FTC Guidelines Session at BlogHer 2010 – What Has Changed After One Year?
A few of us from 360PR attended the BlogHer 2010 session entitled, “The FTC Guidelines: After A Year, Has Anything Changed?” The panel included BlogHer’s co-founder and CEO, Lisa Stone, marketer Susan Getgood, blogger Kimberly Coleman and Stacey Ferguson from the FTC who discussed whether the Guidelines have had any significant impact on how marketers and bloggers do business.
The FTC endorsement guidelines became final in December 2009, and Stacey Ferguson said, “The point of the guidelines is to ensure that there is no deception in advertising, and to provide transparency to consumers.” The FTC Guidelines are just that – they are guidelines, not laws. There are no fines for violating the FTC guidelines, but transparency is always best practice. The guidelines are intended to help consumers, endorsers and brands.
The main takeaway from the session for bloggers was to be absolutely sure they are always being transparent – their readers should understand their connection to the brand.
The panel encouraged bloggers to think about it more as valuing their relationship with their readers. If a blogger is endorsing a brand, the endorsement should be natural, clear and organic.
The FTC guidelines intentionally don’t tell bloggers how to make their disclosure because they want it to be in the blogger’s voice. Some suggestions:
- The best disclosure is always within context of the post or Tweet rather than at the end of a post or using a hashtag on Twitter that might not be clear, for example #sp (I didn’t know what that stood for and most consumers probably don’t either! #sp = sponsored post).
- There are three rules of thumb: make the endorsement clear, make it prominent and make it unavoidable.
The main takeaway for the brands was that at the end of the day it’s the brand’s responsibility to be sure endorsers are properly disclosing. Brands need to make it clear what they expect from their endorsers, but the disclosure should be in the blogger’s voice so it feels natural.
There seems to be some confusion regarding guidelines for traditional media versus bloggers, however, traditional media has always had to follow the same guidelines! The difference is that it’s about audience understanding. It is generally understood by the audience that traditional media is receiving products to review for free.

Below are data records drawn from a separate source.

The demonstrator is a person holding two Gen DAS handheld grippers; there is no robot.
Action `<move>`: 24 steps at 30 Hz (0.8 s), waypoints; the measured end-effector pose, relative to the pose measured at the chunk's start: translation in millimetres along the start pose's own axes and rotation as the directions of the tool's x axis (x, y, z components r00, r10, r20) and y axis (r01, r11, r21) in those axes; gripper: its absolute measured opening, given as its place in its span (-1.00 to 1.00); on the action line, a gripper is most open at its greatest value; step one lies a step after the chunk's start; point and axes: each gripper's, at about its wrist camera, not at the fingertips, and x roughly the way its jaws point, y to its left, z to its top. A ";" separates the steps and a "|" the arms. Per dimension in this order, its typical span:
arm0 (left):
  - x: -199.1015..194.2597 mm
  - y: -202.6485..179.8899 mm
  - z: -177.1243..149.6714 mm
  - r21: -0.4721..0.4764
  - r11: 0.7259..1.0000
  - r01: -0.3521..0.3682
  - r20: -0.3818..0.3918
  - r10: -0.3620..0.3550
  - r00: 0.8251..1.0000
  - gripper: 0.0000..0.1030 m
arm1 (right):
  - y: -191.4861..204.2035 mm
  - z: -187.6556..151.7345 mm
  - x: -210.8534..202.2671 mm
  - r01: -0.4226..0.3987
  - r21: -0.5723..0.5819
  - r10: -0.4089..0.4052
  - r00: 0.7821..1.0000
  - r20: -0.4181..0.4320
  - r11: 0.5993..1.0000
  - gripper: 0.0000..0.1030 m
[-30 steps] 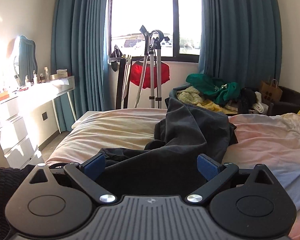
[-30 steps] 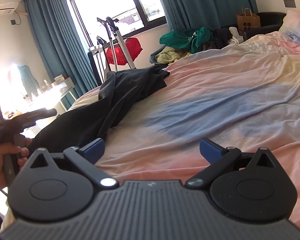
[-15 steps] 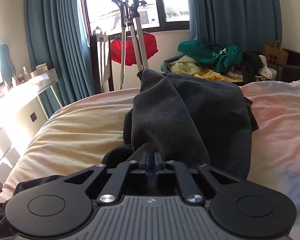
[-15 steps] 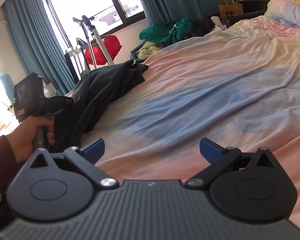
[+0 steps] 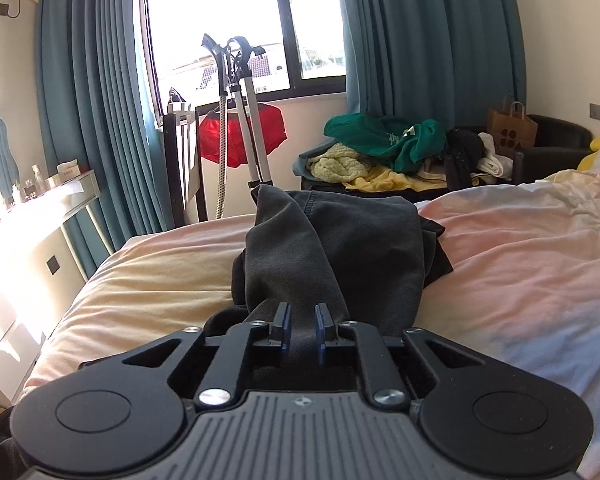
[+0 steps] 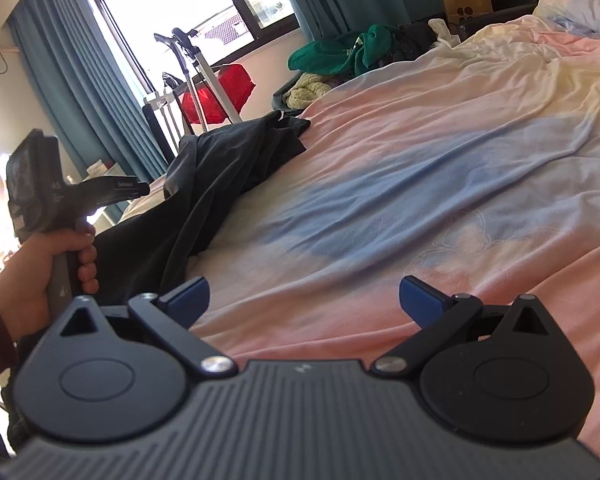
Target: Fold clothes
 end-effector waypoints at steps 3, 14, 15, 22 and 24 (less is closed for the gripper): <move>-0.6 17.2 -2.3 0.008 1.000 0.019 0.022 -0.019 1.000 0.12 | 2.4 -4.9 -3.8 -0.022 -0.011 0.021 0.999 -0.024 1.000 1.00; 116.0 43.1 11.4 -0.304 0.935 0.180 -0.050 -0.204 0.978 0.52 | 1.4 -17.6 53.6 -0.017 0.024 0.020 0.989 -0.148 1.000 1.00; 128.2 44.4 14.5 -0.349 0.921 0.170 -0.057 -0.202 0.978 0.52 | 0.0 -18.7 59.3 -0.011 0.028 0.015 0.987 -0.157 1.000 1.00; 147.1 29.9 33.5 -0.275 0.960 0.053 -0.075 -0.076 0.994 -0.79 | -2.5 -18.7 79.1 0.028 -0.013 -0.029 0.991 -0.134 1.000 1.00; 123.0 33.5 38.5 -0.290 0.950 0.116 -0.008 -0.123 0.992 -0.94 | -3.2 -15.7 78.7 0.024 -0.010 -0.025 0.992 -0.122 1.000 1.00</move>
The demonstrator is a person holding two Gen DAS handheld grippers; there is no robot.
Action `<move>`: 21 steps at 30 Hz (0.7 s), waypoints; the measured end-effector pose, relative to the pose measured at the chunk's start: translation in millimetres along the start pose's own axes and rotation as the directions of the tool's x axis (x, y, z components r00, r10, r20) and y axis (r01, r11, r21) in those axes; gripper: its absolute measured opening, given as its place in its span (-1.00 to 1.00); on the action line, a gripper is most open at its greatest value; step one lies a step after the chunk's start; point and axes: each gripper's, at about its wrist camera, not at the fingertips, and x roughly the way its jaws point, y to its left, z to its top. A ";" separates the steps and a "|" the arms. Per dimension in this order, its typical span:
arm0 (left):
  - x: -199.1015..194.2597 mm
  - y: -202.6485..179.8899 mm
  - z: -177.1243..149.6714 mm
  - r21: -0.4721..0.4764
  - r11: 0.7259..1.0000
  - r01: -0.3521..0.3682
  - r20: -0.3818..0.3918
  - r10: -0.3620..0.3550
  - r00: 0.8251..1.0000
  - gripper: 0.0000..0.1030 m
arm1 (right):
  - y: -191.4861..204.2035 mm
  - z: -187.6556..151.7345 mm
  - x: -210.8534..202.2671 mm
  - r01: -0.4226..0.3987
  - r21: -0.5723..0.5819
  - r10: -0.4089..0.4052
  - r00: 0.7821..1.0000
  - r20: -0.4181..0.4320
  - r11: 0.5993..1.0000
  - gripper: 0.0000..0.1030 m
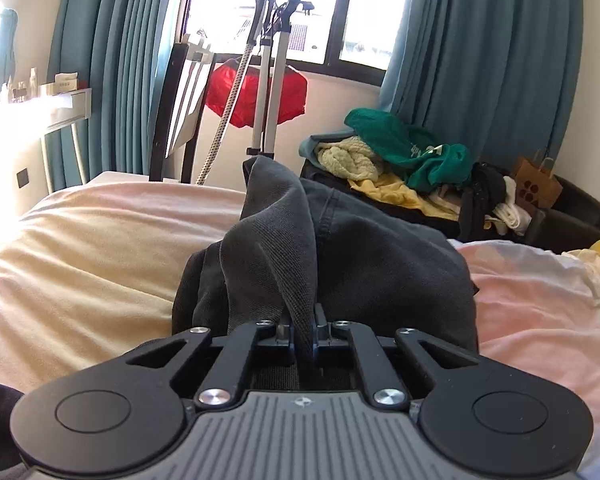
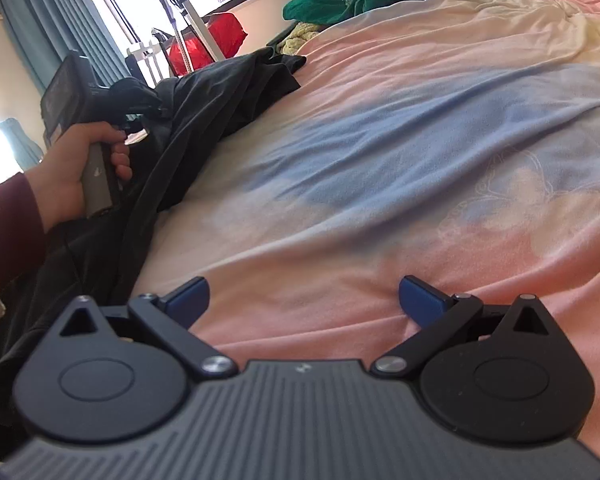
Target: Fold clothes
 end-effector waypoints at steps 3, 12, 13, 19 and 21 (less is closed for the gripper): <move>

There was also discussion about celebrities and folks from the audience were wondering if celebrities get a free pass. Kim Kardashian has tweeted that she is craving a Carl’s Jr. salad. Even though she does receive a hefty $10,000 per sponsored tweet, the FTC called Kim Kardashian after she tweeted about the Carl’s Jr. salad to ask if she was contracted to do those tweets. The answer was no. Celebrities are not getting a free pass.
Do you think anything has changed after one year?





Nice post, Brett. It seems like the FTC guidelines were all anyone was talking about last year, and the chatter has died down significantly. It’s a little sad that celebrities can’t tweet about brands or products without the public assuming they’re being paid to do so, but i do agree that they need to disclose when being compensated.